What is Expense? 3-28-16


Those involved in the business industry are often challenged by the complexities associated with understanding accounting records. Without a reference of value to numbers printed within a report, a lack of communication between operations and decision makers exists. QuickBooks simplifies the accounting structure with user-friendly interfaces and familiar documents, such as checks and bills; however, to gain further advantage in any industry, users of accounting records should gain knowledge on at least one particularly important topic: expenses.

What Are Expenses?

The traditional use of the word ‘expense’ commonly refers to a simple equation: cash out for an item or service. Transactions enclosed in bank and credit card statements often symbolize the extent of knowledge necessary for the common person regarding expense; however, within accounting, expense has a slightly different definition. Accounting expenses are more broadly referred to as an outflow of either cash or assets (items of significant value to the company, such as accounts receivable, inventory, investments, etc.) from one entity or person to another. These expenses require the decrease of assets or an increase in liabilities (accounts payable, loans, or other debt instruments), in exchange for an economic benefit. Without the fulfillment of these requirements, an expense cannot be recognized.

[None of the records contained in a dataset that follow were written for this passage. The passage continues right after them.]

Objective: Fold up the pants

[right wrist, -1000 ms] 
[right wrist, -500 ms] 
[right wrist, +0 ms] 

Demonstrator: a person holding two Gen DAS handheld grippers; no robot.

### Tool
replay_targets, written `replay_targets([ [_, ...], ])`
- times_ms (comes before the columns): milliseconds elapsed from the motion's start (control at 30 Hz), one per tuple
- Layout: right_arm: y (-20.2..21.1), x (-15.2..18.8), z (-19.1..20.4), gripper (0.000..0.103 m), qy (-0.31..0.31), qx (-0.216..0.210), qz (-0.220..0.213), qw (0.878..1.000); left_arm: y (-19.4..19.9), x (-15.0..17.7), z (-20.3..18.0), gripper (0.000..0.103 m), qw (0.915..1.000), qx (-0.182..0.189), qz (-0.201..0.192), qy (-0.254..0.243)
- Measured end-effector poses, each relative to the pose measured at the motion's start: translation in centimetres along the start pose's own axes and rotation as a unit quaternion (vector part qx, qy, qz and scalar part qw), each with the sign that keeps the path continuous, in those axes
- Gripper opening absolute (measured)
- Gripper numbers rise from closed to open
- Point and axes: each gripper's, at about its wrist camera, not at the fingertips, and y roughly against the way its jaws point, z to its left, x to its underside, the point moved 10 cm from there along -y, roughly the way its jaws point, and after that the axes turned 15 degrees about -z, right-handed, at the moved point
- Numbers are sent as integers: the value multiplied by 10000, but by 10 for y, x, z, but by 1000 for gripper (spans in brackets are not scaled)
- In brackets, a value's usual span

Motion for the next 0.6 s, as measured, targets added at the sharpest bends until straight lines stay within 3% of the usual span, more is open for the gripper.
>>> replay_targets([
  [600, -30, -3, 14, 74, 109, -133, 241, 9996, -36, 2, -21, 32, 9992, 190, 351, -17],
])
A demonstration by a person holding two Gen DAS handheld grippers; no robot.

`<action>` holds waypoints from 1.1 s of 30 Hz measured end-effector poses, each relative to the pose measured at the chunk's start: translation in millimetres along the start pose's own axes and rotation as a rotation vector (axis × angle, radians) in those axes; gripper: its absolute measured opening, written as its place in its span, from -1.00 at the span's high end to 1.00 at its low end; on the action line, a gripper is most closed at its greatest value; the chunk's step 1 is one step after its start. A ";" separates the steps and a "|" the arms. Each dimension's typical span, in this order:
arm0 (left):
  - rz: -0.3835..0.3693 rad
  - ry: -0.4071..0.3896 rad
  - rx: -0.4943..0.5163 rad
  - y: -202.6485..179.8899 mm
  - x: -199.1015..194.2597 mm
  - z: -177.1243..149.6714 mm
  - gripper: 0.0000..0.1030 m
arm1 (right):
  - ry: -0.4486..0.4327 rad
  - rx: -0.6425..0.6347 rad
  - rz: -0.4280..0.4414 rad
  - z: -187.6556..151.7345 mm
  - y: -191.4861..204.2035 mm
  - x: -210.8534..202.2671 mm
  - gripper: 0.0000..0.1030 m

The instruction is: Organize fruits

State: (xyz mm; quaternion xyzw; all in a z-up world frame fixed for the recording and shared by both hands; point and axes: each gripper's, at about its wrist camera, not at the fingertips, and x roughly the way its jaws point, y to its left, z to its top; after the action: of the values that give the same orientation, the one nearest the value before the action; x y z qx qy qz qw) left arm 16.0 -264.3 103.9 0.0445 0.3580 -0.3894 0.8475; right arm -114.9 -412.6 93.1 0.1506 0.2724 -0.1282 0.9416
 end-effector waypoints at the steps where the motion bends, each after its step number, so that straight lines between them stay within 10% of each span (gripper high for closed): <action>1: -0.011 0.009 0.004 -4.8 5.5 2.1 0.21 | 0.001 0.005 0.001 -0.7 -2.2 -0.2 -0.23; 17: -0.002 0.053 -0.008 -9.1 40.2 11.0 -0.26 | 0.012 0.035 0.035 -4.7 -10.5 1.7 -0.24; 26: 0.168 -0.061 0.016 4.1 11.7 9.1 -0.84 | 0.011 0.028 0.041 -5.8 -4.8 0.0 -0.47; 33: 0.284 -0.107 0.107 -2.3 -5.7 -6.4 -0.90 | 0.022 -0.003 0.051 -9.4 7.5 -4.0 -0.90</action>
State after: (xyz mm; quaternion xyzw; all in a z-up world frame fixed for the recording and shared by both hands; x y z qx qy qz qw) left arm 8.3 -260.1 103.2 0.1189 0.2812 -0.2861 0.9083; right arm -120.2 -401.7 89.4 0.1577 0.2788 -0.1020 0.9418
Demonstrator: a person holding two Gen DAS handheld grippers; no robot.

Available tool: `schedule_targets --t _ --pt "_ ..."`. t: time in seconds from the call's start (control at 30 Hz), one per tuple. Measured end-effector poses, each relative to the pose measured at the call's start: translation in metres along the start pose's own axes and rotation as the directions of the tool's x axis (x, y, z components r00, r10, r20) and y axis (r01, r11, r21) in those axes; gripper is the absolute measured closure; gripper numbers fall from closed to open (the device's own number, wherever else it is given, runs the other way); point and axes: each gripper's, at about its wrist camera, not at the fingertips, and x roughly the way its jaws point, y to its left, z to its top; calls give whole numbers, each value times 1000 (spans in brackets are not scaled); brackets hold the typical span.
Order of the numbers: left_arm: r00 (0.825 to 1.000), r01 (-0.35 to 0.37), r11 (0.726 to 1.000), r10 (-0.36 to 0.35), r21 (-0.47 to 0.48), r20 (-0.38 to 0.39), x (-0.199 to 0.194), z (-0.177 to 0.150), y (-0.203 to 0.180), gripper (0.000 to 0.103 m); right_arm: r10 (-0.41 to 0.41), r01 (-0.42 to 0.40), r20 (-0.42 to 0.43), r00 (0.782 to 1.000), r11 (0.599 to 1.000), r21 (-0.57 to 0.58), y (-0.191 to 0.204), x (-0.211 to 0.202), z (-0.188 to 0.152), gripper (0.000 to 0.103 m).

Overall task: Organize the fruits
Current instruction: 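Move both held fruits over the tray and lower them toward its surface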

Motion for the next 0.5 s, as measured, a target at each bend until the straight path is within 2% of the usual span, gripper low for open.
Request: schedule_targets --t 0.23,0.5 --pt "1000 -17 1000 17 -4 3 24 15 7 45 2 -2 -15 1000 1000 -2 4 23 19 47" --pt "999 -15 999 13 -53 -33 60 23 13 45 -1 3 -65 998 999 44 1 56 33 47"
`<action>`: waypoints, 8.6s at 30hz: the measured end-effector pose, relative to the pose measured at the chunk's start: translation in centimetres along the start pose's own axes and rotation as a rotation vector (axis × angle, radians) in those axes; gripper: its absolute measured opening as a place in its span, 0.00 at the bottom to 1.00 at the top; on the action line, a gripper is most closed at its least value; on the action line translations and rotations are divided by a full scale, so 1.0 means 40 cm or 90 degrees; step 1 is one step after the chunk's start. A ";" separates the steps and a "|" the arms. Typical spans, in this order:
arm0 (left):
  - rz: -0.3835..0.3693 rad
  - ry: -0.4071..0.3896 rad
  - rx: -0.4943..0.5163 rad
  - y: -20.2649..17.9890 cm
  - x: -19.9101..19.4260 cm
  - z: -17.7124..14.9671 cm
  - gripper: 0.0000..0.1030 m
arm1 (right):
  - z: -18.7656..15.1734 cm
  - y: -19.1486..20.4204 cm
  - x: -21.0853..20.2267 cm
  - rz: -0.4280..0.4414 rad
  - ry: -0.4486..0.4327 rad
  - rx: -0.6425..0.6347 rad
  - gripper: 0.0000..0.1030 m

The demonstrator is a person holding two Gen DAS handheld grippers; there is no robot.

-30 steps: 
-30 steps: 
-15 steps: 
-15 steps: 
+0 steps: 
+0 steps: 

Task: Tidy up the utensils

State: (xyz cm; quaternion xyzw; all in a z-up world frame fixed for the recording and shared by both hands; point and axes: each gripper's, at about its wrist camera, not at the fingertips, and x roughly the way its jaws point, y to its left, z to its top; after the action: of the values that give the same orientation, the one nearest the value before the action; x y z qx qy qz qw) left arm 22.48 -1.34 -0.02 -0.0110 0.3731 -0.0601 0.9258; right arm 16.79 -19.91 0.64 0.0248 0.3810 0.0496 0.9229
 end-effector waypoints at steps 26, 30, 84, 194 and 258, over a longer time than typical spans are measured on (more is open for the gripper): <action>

An additional complexity occurs within accounting expenses: capitalization. When an accounting expenditure falls in a bracket of cost below a predetermined level of materiality (or threshold amount of cost) for a particular company, it is normally accounted for as an expense and is reported within a business’s operations on the income statement. Accounting expenditures that fall at or above materiality, however, may be capitalized, and the full cost is not immediately expensed and shown within the business’s operation expenses. Capitalized expenditures are depreciated (decreased in value according to a chosen method of cost reduction) and expensed over time, and show up as an asset for a company. Capitalized assets may include inventory, equipment, furniture and vehicles, computers and printers, and other functional items used within the business.

How Are Expenses Accounted For Within QuickBooks?

The development of QuickBooks software to include a variety of screens mimicking common forms used within a business’s transactions aids in the entry of transactions, and can also be used to understand how expenses flow within the books. To account for the variety of different expenses, QuickBooks organizes transactions within accounts that may be customized for the user, depending on need; for instance, all expenses associated with rent go to the Rent Expense account, just as all office supplies may be expensed in the Office Supplies Expense account. This list of accounts (also including all income and balance sheet accounts for a business) is referred to as the Chart of Accounts within QuickBooks.

Transaction screens, such as Bills and Write Checks, include a space to categorize expenses from a drop-down screen including all applicable accounts from the Chart of Accounts. During the entry process, the user enters all applicable data; upon saving, the expense is recorded in the related account.